Apple Silicon notes¶
merton is built and tested on Apple Silicon Macs (M1/M2/M3/M4) as a
first-class target. Wheels are published for macos-14 arm64 in the
release matrix, so pip install merton Just Works on every Apple
Silicon laptop running Python 3.11+.
MLX (Metal GPU)¶
Install the mlx extra to route panel math to the GPU:
uv pip install "merton[mlx]"
MLX uses a unified-memory model: arrays live in shared memory that the
CPU and GPU both see. There’s no host-to-device copy when handing data
between code paths, which is a big win versus the CUDA model.

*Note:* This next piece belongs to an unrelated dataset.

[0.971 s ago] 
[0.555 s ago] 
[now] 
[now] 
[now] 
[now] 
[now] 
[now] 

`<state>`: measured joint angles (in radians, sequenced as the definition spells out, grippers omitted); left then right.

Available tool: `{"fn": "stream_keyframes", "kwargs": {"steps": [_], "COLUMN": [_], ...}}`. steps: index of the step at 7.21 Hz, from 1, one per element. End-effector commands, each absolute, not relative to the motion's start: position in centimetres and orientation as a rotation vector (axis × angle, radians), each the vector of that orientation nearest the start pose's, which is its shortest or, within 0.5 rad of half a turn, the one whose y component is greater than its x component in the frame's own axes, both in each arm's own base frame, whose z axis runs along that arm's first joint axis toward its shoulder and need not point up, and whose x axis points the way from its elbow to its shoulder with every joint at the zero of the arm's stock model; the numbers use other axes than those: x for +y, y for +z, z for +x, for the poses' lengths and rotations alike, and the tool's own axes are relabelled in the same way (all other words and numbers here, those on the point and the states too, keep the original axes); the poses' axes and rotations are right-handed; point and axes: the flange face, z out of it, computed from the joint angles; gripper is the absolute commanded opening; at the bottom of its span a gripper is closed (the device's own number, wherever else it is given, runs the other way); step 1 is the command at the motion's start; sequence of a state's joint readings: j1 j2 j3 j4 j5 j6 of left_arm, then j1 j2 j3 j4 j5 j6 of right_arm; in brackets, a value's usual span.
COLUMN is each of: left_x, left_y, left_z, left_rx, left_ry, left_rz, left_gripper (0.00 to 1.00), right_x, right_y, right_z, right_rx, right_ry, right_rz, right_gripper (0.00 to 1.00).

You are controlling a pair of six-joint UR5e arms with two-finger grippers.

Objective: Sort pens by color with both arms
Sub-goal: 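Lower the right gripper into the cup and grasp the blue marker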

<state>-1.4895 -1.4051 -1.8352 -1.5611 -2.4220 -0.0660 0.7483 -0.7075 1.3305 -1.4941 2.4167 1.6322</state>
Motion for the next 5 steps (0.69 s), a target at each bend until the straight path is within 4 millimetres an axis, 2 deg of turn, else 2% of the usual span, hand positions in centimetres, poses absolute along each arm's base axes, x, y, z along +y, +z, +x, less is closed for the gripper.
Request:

The Metal
kernels are routed via mlx.core.erf for the normal CDF.
import mlx.core as mx
from merton import distance_to_default
A = mx.array([100.0, 200.0, 300.0])
dd = distance_to_default(A, 0.25, 60.0, 0.04, 1.0) # stays on MLX
Free-threaded Python¶
Apple Silicon laptops typically have 8-12 performance cores. Combined with free-threaded Python 3.13t / 3.14t, panel calibration scales linearly to the core count. See Free-threaded Python (PEP 703).
Native universal2 wheels?¶
We publish arm64-only Apple Silicon wheels (no universal2). Intel
Macs use the separate macos-13 x86_64 wheel. The reason is wheel size:
universal2 doubles the bundled Numba cache for no real benefit (Apple
stopped shipping Intel laptops in 2022).